Eternals

Eternals ★★½

Alexander the Great may have wept when he found himself with no more worlds to conquer, but super-producer Kevin Feige — having usurped every screen on Earth and reshaped the global entertainment landscape in his own image — merely straightened his baseball cap and announced that it was time to begin the next phase of his crusade. He knew there were more planets to rule, more parallel dimensions to explore, and more revenue streams for Disney shareholders to tap dry.

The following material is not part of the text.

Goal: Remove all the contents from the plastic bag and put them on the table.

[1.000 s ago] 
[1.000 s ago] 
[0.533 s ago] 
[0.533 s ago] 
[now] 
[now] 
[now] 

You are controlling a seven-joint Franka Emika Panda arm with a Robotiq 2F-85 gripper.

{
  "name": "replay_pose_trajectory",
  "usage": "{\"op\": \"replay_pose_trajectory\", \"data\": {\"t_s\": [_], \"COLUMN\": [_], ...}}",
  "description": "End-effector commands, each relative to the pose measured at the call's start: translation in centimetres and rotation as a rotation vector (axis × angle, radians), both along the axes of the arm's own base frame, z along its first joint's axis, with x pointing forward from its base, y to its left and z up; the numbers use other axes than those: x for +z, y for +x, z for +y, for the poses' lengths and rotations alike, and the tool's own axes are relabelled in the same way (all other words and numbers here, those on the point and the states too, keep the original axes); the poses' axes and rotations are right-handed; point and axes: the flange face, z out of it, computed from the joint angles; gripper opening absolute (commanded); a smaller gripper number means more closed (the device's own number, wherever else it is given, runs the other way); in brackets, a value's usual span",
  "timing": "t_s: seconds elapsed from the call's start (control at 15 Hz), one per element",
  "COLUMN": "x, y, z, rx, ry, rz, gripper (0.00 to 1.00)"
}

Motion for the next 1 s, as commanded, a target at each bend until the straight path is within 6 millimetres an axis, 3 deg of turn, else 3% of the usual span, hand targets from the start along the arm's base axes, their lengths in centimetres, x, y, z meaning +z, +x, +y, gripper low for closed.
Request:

Most of all, Feige knew that it wasn’t enough to dominate the creative arts; if the Marvel brand were to achieve its rightful place in the hearts and minds of all humanity, it would have to unseat the Creator themselves. A major step towards achieving a kind of singularity between the Marvel Cinematic Universe (lucrative and popular) and the Actual Physical Universe (prestigious but full of fading stars), “Eternals” starts by papering over every origin story that science and religion have ever invented.

“In the beginning…,” reads the text on screen, a supergiant Celestial named Arishem created the heavens and the Earth out of space dust. It created us, too — for reasons that will later be explained at great length during one of modern filmdom’s most explosive info dumps — along with a race of sinewy monsters called “Deviants” and an immortal alien task force known as “Eternals” that was eventually dispatched to protect our species after the beasts evolved beyond Arishem’s control. Oops.

The idea that our planet and everyone on it was designed by such a sloppy cosmic builder makes a lot of sense, and some of the more ass-kissing Eternals are quick to defend Arishem by arguing that humanity’s greatest threats have always spurred its greatest strides. But the fact remains that Arishem is a fallible being, and the cataclysmic “emergence” triggered by the sudden return of half the world’s population will force the Eternals to question their maker for the first time in the 7,000 years since they landed on Earth.

In other words, Marvel has made a “Dune”-sized, “Dune”-length, and almost “Dune”-portentous superhero movie about literally confronting God.